* _Assignment_
Given the material below, output exactly the lines from the line with "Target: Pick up" to the line with "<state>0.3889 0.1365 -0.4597", both ends included, and no other lines.
———
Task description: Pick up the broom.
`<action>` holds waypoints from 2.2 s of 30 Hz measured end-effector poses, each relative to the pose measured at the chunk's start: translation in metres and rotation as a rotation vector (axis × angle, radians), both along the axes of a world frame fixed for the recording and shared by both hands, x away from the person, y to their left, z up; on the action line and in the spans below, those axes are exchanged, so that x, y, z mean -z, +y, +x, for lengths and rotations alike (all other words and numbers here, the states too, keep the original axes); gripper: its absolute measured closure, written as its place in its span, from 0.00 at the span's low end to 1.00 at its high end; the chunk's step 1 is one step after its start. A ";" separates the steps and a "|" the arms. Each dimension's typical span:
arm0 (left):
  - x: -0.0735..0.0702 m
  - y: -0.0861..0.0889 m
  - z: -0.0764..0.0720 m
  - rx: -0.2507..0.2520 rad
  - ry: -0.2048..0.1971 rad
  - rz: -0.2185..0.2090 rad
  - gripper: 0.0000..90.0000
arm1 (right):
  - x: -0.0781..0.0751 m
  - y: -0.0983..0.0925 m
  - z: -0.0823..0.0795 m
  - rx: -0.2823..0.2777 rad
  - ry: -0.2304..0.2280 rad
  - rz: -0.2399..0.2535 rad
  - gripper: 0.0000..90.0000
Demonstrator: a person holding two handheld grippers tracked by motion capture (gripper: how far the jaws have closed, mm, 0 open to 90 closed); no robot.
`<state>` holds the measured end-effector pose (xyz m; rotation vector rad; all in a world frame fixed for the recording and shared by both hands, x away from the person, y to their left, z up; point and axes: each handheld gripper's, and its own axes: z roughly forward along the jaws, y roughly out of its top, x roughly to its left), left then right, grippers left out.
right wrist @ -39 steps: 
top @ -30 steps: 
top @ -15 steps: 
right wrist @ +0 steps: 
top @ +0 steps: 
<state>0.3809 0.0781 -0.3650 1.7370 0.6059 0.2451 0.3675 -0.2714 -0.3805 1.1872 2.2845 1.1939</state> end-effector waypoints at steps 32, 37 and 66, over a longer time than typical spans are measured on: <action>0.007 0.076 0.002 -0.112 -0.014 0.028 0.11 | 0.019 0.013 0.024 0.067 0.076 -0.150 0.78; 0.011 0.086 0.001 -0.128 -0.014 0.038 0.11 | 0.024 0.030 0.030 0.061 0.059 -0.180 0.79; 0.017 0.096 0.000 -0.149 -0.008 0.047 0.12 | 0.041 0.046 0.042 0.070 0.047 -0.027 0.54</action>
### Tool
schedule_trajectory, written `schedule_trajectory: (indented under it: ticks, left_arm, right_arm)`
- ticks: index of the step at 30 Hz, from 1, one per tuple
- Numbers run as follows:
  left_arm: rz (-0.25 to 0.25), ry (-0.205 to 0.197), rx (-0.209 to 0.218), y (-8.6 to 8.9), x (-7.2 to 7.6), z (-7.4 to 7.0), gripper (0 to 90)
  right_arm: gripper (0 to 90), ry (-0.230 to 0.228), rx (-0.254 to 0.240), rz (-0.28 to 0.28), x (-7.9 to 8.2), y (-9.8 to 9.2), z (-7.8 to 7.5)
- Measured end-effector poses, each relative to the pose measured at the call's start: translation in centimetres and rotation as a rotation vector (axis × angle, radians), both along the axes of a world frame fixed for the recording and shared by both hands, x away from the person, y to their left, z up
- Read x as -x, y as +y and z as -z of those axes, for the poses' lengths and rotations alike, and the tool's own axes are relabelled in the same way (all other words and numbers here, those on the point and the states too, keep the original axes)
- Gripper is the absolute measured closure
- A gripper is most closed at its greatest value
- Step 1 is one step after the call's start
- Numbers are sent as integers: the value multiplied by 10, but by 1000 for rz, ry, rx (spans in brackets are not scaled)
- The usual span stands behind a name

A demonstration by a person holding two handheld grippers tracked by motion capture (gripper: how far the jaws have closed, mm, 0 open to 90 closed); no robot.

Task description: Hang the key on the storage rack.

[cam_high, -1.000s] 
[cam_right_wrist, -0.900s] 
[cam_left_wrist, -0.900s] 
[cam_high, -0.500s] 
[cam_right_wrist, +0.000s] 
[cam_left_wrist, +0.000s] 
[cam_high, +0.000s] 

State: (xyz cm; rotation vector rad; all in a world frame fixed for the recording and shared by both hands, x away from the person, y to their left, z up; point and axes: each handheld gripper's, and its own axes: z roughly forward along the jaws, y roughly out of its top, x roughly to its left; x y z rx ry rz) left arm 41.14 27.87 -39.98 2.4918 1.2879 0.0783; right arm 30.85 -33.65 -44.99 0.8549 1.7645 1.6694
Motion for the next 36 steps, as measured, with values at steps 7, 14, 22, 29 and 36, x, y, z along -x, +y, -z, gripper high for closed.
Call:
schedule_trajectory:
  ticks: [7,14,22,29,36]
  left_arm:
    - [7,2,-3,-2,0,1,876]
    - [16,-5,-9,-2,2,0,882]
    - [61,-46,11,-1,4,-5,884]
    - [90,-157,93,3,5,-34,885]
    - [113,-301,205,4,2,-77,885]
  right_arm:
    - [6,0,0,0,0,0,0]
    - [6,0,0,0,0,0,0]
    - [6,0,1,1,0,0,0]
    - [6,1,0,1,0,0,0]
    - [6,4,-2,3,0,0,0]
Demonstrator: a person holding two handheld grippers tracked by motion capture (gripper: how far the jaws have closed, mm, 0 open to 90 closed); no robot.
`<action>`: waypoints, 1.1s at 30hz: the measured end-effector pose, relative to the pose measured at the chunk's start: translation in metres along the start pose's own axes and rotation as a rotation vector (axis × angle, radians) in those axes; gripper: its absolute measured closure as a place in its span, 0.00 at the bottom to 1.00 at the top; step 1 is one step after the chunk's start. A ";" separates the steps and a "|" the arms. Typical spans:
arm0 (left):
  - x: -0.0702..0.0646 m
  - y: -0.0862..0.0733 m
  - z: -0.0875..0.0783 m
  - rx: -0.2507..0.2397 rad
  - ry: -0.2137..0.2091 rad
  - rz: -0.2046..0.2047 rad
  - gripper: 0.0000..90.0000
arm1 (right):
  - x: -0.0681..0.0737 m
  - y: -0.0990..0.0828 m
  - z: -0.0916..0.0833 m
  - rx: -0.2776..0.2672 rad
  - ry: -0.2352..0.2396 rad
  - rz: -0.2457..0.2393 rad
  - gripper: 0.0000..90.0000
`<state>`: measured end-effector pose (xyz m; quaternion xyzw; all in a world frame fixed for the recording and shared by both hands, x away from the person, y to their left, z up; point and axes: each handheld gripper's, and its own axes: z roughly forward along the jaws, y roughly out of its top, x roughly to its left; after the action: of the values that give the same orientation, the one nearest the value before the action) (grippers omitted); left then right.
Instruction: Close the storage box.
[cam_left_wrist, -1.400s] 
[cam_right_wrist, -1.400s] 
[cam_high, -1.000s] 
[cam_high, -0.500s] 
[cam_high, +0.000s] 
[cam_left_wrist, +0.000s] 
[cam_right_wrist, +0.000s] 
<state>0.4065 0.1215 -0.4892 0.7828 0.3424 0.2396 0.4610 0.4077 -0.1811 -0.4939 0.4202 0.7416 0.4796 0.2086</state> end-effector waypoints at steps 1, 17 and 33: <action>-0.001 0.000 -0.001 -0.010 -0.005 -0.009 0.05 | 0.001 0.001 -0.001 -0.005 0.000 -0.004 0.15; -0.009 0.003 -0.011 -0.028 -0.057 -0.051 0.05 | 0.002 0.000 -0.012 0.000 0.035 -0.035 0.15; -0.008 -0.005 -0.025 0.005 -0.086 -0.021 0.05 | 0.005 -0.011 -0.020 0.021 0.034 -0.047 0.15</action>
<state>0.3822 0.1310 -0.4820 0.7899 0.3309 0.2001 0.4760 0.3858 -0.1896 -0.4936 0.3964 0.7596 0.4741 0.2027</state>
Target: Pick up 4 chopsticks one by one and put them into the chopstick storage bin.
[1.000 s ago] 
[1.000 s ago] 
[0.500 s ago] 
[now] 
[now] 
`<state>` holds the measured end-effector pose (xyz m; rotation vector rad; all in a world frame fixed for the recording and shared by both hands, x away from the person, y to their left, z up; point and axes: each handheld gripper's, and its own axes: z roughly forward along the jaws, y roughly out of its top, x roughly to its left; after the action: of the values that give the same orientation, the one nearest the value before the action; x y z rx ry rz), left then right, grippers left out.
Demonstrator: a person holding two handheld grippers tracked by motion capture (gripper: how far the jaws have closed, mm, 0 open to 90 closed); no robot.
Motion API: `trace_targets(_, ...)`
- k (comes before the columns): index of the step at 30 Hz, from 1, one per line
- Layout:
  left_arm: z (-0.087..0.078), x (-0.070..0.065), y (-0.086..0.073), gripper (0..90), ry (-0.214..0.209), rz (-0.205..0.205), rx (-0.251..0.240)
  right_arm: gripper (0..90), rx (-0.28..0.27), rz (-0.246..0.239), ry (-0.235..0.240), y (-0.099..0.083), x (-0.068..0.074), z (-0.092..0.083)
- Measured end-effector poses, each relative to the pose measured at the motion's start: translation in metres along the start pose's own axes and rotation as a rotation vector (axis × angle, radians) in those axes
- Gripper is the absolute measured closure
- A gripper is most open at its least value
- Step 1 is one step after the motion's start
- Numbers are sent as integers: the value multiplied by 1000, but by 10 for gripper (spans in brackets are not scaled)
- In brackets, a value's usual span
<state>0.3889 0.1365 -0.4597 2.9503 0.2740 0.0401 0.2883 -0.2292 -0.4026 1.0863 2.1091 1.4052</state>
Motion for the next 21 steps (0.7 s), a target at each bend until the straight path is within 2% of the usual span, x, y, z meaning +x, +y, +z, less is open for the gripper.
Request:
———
* _Task output_
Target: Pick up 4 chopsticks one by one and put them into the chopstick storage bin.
[1.000 s ago] 
[1.000 s ago] 
[0.500 s ago] 
[now] 
[now] 
`<state>` holds the measured end-effector pose (xyz m; rotation vector rad; all in a world frame fixed for the recording and shared by both hands, x away from the person, y to their left, z up; point and axes: each handheld gripper's, and its own axes: z roughly forward along the jaws, y roughly out of its top, x roughly to its left; after the action: of the values that give the same orientation, the one nearest the value before the action; x y z rx ry rz), left then right, grippers left out.
Demonstrator: a person holding two handheld grippers tracked by motion capture (gripper: how far the jaws have closed, mm, 0 open to 90 closed); no robot.
Motion API: `trace_targets(_, ...)`
- k (comes before the columns): index of the step at 30 Hz, from 1, one per line
- Layout:
  left_arm: z (-0.087..0.078), x (-0.070..0.065), y (-0.086..0.073), gripper (0..90), ry (-0.214..0.209), rz (-0.205..0.205), rx (-0.251..0.240)
  right_arm: gripper (0..90), rx (-0.28..0.27), rz (-0.246..0.239), ry (-0.235..0.240), y (-0.099..0.083), x (-0.068..0.074), z (-0.092..0.083)
- Measured end-effector poses, each relative to the pose measured at the motion's start: translation in metres along the start pose's own axes and rotation as a rotation vector (axis × angle, radians) in those axes
- Gripper is the absolute measured closure
- A gripper is most open at its least value
- Step 1 is one step after the motion's start
- Numbers are sent as integers: the value multiplied by 1000, but by 10 for gripper (spans in brackets are not scaled)
- In brackets, a value's usual span
<state>0.3889 0.1365 -0.4597 2.9503 0.2740 0.0401 0.2883 -0.2292 -0.4026 1.0863 2.1091 1.4052</state>

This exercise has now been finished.